I need to know that my relationships are in good shape.
When I’m working on something hard, I try to take myself out of it and know that it is a task. It is my job. There isn’t time for me to sit and wonder if I am capable of it.
I love to know that I’m living authentically and that I’m doing things that I need to do for myself. It’s how I maintain my self-esteem on a daily basis. I’ll journal, take walks, and not just work like a machine. I need to know that my relationships are in good shape. Connections with other human beings are the most important things in life. I gain a lot of self-esteem and self-worth from my friendships and from other nurturing young women.
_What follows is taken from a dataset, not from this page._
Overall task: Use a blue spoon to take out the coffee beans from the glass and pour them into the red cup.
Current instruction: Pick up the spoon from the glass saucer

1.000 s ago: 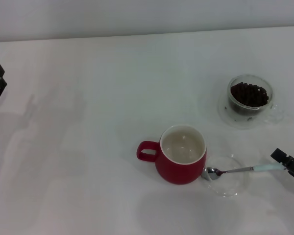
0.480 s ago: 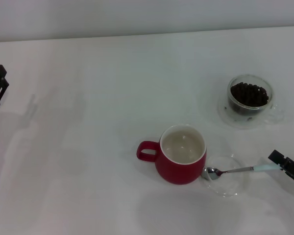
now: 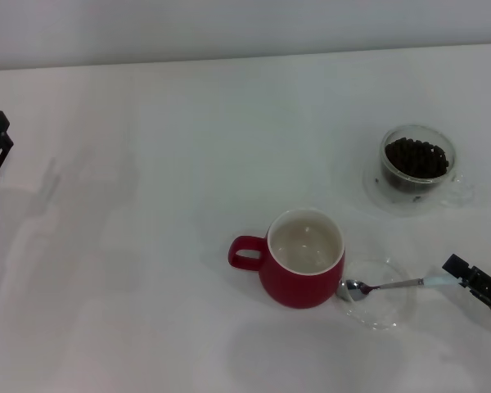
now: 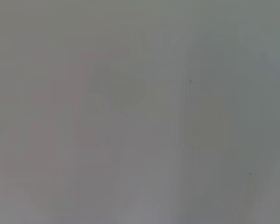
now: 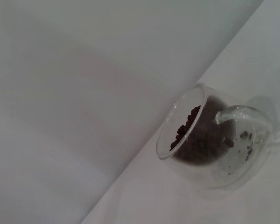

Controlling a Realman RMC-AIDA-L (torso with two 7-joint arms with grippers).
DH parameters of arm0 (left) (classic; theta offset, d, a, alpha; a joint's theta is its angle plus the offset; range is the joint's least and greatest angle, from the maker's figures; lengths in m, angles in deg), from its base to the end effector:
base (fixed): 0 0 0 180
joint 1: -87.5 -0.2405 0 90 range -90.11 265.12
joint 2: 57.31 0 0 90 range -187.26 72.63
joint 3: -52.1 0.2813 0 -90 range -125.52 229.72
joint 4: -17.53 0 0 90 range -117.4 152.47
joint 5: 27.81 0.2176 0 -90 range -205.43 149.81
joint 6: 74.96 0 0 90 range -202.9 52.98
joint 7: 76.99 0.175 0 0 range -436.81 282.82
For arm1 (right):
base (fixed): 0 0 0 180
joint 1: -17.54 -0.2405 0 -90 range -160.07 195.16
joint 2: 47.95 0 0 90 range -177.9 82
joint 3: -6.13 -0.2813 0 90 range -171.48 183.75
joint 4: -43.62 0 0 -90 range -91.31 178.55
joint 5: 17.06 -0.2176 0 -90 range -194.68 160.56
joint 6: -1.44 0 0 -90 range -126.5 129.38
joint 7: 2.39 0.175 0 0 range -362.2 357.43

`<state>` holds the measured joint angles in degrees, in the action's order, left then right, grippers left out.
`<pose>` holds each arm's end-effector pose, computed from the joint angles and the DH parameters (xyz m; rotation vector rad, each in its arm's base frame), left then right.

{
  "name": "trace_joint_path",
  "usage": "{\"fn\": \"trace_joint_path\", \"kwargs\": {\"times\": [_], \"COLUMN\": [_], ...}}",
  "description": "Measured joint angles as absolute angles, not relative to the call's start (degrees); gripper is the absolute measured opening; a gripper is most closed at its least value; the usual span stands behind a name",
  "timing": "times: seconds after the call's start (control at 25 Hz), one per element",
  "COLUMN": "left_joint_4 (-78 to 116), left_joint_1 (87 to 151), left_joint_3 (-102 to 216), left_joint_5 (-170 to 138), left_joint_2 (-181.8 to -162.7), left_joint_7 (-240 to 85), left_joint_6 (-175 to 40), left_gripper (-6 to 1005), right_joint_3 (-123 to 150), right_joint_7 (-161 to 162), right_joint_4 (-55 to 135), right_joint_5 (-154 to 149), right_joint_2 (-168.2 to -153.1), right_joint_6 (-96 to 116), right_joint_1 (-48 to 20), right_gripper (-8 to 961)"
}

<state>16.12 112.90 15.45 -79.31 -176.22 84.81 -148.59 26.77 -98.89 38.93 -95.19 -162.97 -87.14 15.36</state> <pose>-0.3531 0.3578 -0.0326 -1.7152 -0.5274 -0.7591 0.4193 0.1700 -0.0430 -1.6461 1.7006 1.1884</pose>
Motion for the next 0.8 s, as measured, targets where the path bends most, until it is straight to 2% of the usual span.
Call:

High standards vs self compassion
Self-loathing won’t help me do the work that I want to do. Being open and adaptable helps you get things done. If your ego is fragile, maybe you should try doing something different that won’t make you hate yourself. Improvement takes time and you need to be compassionate to yourself all the way through.
Fulfillment vs success
I tend to associate success with career success and separate from fulfillment. I’ve had moments where my career is going well while my personal life is not. Sometimes it’s reversed. My therapist once asked me, “What do you need to know when you go to bed every night?” I want to know what I’m grateful for, not worry about work, and know that what I’m doing is making the world a better place. I used to think that I’d start taking care of myself once my career was at a certain place. Now, I take care of myself so that I can sleep better at night.